Antes que seja tarde

Ou até que o tempo os separe

Sou capaz de apostar que diversos pensamentos passaram pela sua cabeça quando eu mencionei a palavra tempo. Curioso, não? Lidar com tempo é sempre uma coisa complicada. Esqueça seus relógios e lá se vai a sua percepção. Agarre-se demais a eles e perceba que vai começar a calcular quanto tempo você ainda tem, quanto tempo você pode gastar… e quanto tempo você perdeu.

Quer complicar ainda mais a questão do tempo? Adicionemos então os relacionamentos. Aí está algo que tem boa parte do seu valor pautada no tempo. E isso vai do tempo que você gasta se dedicando até o tempo que você perde tentando superar seu fim, ou tentando começá-lo. Ou ainda pior: tentando dizer tudo aquilo que está preso dentro de você, mas que você não consegue por algum motivo (que também não sabe explicar mas que se parece muito com medo).

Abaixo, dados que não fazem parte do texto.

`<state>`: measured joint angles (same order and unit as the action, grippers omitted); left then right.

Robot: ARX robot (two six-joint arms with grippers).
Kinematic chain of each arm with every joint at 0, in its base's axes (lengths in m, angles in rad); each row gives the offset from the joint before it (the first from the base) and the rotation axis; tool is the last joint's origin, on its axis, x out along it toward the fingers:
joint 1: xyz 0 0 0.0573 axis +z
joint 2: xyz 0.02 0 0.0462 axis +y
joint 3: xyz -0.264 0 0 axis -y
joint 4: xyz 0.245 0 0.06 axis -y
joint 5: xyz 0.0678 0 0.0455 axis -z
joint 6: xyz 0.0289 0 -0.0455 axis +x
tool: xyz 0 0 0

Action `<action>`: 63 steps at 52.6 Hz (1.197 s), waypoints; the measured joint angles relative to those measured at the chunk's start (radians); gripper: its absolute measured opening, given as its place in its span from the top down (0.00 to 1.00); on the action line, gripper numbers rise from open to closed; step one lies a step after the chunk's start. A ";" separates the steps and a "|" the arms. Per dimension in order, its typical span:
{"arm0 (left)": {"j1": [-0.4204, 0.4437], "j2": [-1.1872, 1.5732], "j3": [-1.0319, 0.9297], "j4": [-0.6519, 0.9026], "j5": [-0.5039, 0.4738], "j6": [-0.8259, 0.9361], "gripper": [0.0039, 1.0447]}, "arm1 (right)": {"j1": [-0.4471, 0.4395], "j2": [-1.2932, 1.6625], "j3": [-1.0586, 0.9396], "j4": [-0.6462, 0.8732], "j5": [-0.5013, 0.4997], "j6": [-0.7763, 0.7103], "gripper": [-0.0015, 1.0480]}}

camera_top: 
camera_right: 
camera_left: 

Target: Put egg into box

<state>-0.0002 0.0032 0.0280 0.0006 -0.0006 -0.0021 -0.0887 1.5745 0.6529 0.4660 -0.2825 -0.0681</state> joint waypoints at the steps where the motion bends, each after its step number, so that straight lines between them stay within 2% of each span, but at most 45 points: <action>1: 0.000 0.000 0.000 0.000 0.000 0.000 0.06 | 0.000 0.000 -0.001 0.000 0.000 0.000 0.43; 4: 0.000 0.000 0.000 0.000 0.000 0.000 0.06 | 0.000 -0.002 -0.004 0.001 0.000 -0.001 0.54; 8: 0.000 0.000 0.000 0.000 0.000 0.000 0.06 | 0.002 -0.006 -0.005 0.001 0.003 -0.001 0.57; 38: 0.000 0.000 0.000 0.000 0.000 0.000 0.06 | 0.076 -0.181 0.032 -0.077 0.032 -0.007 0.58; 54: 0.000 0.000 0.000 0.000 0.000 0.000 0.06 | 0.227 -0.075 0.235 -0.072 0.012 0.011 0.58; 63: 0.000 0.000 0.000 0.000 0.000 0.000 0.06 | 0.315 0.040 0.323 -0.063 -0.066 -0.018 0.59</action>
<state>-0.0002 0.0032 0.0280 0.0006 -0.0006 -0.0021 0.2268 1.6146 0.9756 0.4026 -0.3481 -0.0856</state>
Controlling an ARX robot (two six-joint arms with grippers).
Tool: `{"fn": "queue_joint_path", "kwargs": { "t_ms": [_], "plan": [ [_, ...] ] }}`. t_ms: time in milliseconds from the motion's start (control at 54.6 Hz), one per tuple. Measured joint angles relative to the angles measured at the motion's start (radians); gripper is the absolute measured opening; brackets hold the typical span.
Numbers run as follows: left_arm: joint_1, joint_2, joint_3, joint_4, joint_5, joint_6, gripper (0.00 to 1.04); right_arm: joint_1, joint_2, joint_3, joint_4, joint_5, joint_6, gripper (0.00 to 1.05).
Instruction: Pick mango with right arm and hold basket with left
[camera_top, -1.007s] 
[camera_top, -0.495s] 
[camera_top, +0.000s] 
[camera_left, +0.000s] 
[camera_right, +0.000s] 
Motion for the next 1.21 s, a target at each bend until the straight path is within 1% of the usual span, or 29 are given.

A vida se limita ao hoje. Amanhã, você está ocupado demais com seus afazeres. Semana que vem aparece uma nova oportunidade na sua vida. Mês que vem você está em preparo constante para aproveitá-la. Ano que vem você está se mudando para fora do país. Mais algum tempo depois e você faz novas amizades, consegue novos contatos enquanto nem luta para manter a maioria dos antigos. E todos os dias, quando você acorda, toma café e joga água gelada no rosto, vem a lembrança daquela pessoa.

Sim, aquela para quem você tinha algo a dizer. Você a procura, a encontra nas redes sociais, olha como ela foi feliz desde a última vez em que se viram. Mas você olha para ela com um sentimento de culpa. Porque nem a rotina mais atarefada do mundo consegue soterrar dentro de você o fato de que você poderia ter dito algo para aquela pessoa e mudado o rumo de toda a sua vida. De ambas as vidas, arrisco dizer. Você pensa em dizer naquele momento, mas o fato de estar distante — em ambos os sentidos da palavra — te desanima e você se convence, naquele momento, de que pode deixar para amanhã. Sem saber que o amanhã não chega, e que ele fatalmente deixa de ser amanhã para se tornar tarde demais.

Por isso eu digo: se essa pessoa existe em sua vida, e algo dentro de você luta para sair de todas as formas, deixe que saia. Vá, se expresse, fale tudo que quiser. Não deixe esse medo — ou o que quer que seja que se parece com ele — ser mais forte que você. Se arrisque. Viva todos os sentimentos que tiver em si e que esperam para serem vividos. Não deixe para amanhã.

Você nunca sabe se o amanhã chega de verdade.